While many people around the world love such popular brands as Coca Cola, Nike, Mercedes Benz, Sprite and many others, they may not be necessarily in need of them, but climate change adaptation is what people actually need and not necessarily want. Climate change requires partnerships and multi-sectorial approaches. Development partners need to compete with governments, non-governmental organisations and the private sector in order to get the target audiences’ attention and acceptance.

In this climate change discourse, development practitioners should consider employing communication experts, who can communicate across the board and they know that target audiences have crucial needs and choices to be respected.

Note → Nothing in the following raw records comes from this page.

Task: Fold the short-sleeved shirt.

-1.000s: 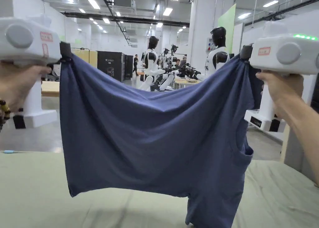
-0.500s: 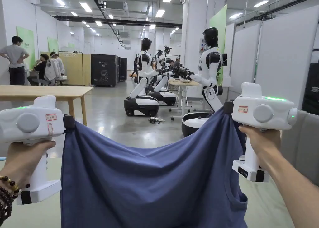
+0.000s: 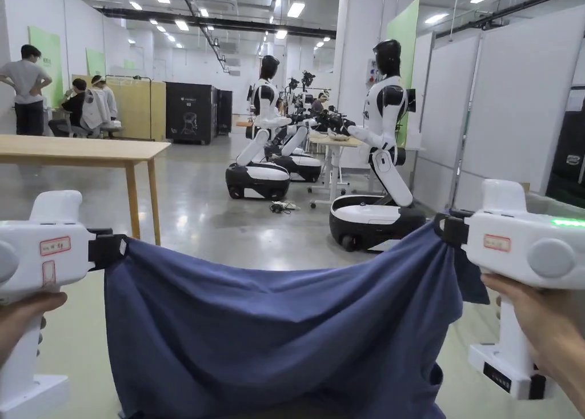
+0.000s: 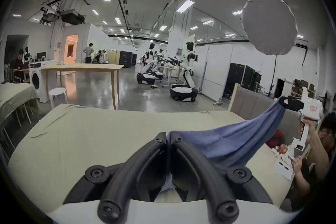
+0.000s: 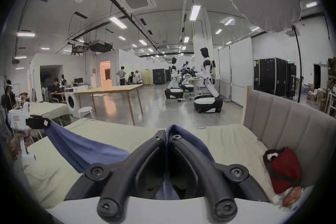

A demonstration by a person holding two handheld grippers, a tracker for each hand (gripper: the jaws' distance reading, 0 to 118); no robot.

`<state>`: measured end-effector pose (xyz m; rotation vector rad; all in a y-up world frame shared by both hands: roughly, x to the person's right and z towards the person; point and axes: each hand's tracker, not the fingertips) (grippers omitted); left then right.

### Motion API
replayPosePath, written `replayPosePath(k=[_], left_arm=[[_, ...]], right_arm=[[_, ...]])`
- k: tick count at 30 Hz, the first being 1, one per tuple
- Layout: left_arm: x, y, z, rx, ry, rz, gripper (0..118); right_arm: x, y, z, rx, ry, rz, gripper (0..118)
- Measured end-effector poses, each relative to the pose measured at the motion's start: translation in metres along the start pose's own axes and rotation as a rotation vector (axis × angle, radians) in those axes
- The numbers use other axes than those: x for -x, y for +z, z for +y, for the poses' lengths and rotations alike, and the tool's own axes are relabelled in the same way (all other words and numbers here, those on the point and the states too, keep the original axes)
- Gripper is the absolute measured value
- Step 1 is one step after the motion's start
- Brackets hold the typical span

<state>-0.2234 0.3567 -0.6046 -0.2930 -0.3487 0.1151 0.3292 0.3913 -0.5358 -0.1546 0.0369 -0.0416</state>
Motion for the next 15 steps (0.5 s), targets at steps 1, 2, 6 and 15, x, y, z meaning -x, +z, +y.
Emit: replayPosePath(k=[1,2,6,15], left_arm=[[-0.001,0.013,-0.012,0.006,-0.002,-0.014,2],[-0.003,0.028,-0.025,0.016,-0.005,-0.023,2],[-0.009,0.075,-0.071,0.046,0.000,-0.042,2],[0.009,0.173,-0.171,0.102,0.085,-0.042,2]], right_arm=[[0.000,0.015,-0.011,0.004,-0.009,0.010,3],[0.001,0.030,-0.021,0.007,-0.021,0.020,3],[0.006,0.089,-0.062,0.002,-0.059,0.046,3],[0.019,0.211,-0.157,0.192,-0.085,0.106,3]])
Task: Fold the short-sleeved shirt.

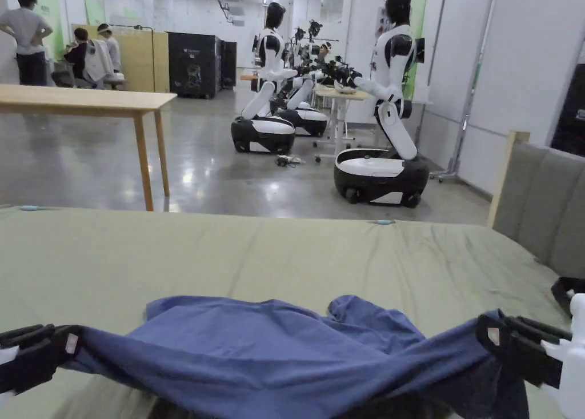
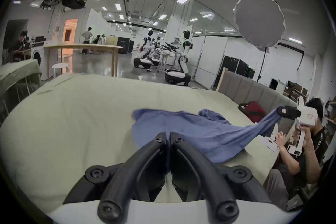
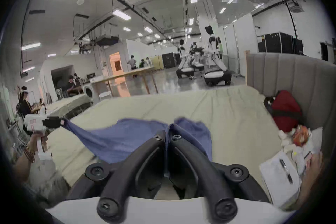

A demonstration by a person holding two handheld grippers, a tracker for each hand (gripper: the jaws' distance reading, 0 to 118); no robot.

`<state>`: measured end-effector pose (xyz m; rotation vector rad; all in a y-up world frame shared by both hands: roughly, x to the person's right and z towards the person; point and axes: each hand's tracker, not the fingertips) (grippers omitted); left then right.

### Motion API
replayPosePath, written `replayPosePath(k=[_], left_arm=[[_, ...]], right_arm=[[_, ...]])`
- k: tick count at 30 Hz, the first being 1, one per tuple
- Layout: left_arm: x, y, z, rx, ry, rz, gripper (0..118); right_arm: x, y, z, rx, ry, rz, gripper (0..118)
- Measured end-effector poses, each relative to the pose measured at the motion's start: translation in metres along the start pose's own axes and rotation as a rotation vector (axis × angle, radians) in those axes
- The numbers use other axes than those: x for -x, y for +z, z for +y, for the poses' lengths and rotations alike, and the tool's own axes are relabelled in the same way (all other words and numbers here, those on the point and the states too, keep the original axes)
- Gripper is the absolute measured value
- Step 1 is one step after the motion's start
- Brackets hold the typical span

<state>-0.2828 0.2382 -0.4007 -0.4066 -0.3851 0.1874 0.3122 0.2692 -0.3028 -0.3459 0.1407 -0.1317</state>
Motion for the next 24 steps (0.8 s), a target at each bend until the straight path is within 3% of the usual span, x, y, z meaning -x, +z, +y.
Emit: replayPosePath(k=[14,24], left_arm=[[0.052,0.022,-0.095,0.217,0.170,0.067,2],[0.061,0.017,-0.124,0.339,0.183,0.084,2]], right_arm=[[-0.029,0.006,-0.111,0.468,0.064,-0.142,3],[-0.016,0.004,-0.142,0.652,0.096,-0.106,3]])
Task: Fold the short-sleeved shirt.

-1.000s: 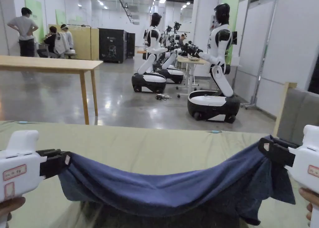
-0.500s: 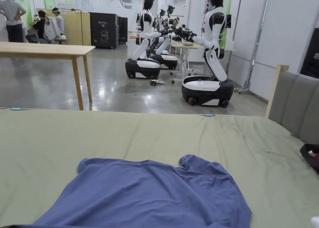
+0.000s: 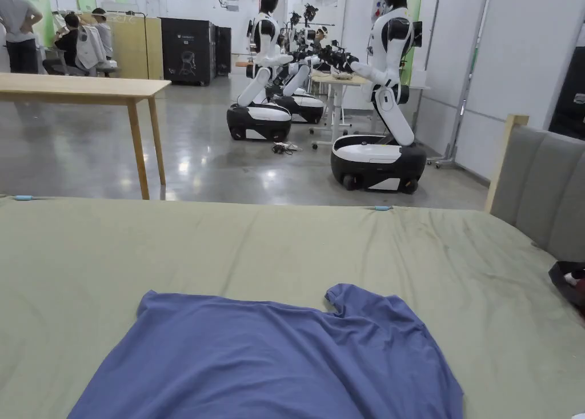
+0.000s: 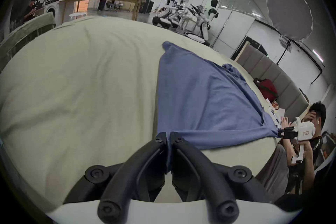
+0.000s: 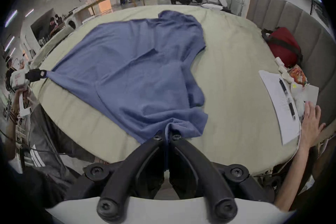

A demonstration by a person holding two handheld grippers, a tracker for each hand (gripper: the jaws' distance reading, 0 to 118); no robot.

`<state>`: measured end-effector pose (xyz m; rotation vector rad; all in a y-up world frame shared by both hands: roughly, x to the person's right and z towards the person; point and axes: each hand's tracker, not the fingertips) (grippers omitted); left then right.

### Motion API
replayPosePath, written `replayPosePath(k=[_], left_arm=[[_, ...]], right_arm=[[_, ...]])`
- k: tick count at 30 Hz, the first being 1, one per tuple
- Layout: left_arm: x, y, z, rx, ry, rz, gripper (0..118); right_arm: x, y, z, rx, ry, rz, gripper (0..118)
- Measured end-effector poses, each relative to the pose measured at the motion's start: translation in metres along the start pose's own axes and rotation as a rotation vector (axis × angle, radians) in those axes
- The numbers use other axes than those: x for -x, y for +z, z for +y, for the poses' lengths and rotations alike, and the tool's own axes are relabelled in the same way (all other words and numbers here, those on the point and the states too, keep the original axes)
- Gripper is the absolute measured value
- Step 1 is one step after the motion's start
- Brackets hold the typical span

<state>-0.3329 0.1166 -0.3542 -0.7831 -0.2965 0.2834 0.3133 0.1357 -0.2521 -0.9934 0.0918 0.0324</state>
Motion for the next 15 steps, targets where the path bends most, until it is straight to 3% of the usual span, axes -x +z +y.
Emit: replayPosePath(k=[7,8,9,10,11,12,13,15], left_arm=[[0.002,0.000,-0.008,0.008,0.017,-0.008,2],[0.000,0.004,-0.008,-0.011,0.011,-0.018,4],[-0.002,0.008,-0.008,-0.031,0.006,-0.015,19],[-0.003,0.013,-0.007,-0.041,0.001,0.005,53],[-0.004,0.017,-0.006,-0.045,0.001,0.022,99],[-0.005,0.023,-0.008,-0.045,0.001,0.026,118],[-0.009,0.036,-0.006,-0.186,0.018,-0.019,116],[-0.017,0.055,-0.009,-0.184,0.010,-0.013,117]], right_arm=[[-0.004,-0.008,0.000,0.024,-0.018,-0.005,4],[-0.004,-0.005,-0.001,-0.002,-0.014,-0.002,13],[-0.004,-0.002,-0.002,-0.023,-0.012,-0.012,50],[-0.003,0.002,-0.004,-0.033,-0.011,-0.020,92],[-0.002,0.007,-0.006,-0.040,-0.014,-0.027,117],[-0.001,0.017,-0.007,-0.082,-0.025,-0.034,117],[-0.001,0.030,-0.009,-0.155,-0.038,-0.014,115],[0.004,0.053,-0.012,-0.245,-0.077,-0.003,114]])
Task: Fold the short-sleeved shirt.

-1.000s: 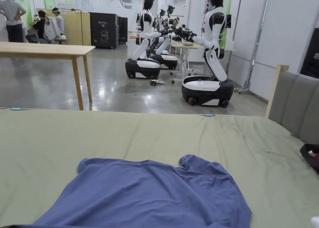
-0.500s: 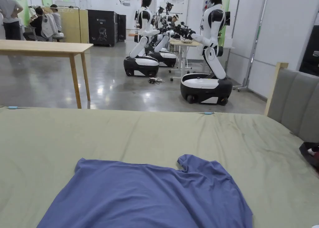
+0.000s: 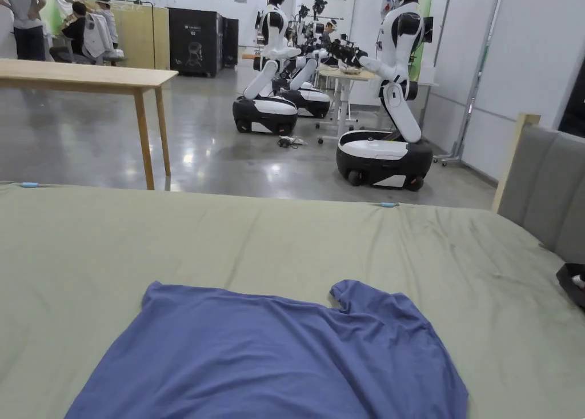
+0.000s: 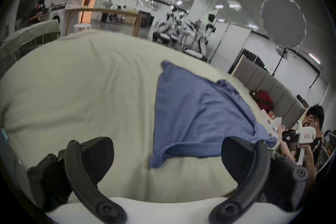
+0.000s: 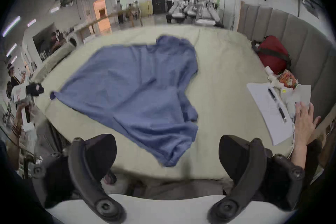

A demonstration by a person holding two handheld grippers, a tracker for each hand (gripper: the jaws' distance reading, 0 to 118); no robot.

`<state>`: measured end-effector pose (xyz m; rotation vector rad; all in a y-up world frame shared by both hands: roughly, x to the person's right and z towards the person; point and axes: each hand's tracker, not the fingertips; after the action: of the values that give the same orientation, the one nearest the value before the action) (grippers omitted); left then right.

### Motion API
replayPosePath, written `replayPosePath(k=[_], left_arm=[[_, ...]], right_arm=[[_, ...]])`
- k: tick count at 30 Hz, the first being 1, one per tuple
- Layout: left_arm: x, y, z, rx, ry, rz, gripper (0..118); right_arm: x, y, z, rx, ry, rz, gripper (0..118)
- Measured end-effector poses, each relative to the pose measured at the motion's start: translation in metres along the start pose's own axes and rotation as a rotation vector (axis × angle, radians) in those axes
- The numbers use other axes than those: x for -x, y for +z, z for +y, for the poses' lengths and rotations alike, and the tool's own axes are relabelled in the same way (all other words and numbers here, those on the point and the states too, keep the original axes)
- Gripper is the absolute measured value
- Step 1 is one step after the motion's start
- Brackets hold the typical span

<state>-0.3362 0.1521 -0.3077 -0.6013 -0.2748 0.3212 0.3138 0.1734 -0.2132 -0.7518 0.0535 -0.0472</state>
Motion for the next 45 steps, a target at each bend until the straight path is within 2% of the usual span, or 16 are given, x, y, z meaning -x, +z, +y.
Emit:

In this climate change discourse, people need to be networked and connected so that communication approaches effectively and meaningfully function. In this regard, communication can be used to bind people together and enhance public engagement. The aim in this regard is to provide accurate and continuous information flows to all stakeholders, not just a few, making the whole process open and transparent.

Just as brand advertising is cross-cutting and aimed at breaking language barriers, video-story telling in climate change advertising can also do the same, reaching out to target audiences in ways traditional development approaches cannot do.

Furthermore, video is a sufficiently empowering tool for stimulating dialogues and discussions just in the same manner an advert would do in probing people to discuss. In this regard, community radios, popular radios, community-video, posters and print materials can still be used in the same ways as in advertising to reach out to large numbers of stakeholders or target audiences.

The need for communities to have continuous access to climate change information for adaptation in the changing climate is also the same way advertisers of brand products use to keep in touch with their customers and clients.

Although it is critical that local communities and stakeholders should be interested in climate change issues, advertising — through the use and integration of multimedia tools and visuals, can save the required purpose in climate change engagements.

All in all, stakeholders in the advertising industry, should also include climate change in their communities of practice and make it relevant as a critical pillar of adaptation, awareness, education and training tool to compete for target audiences.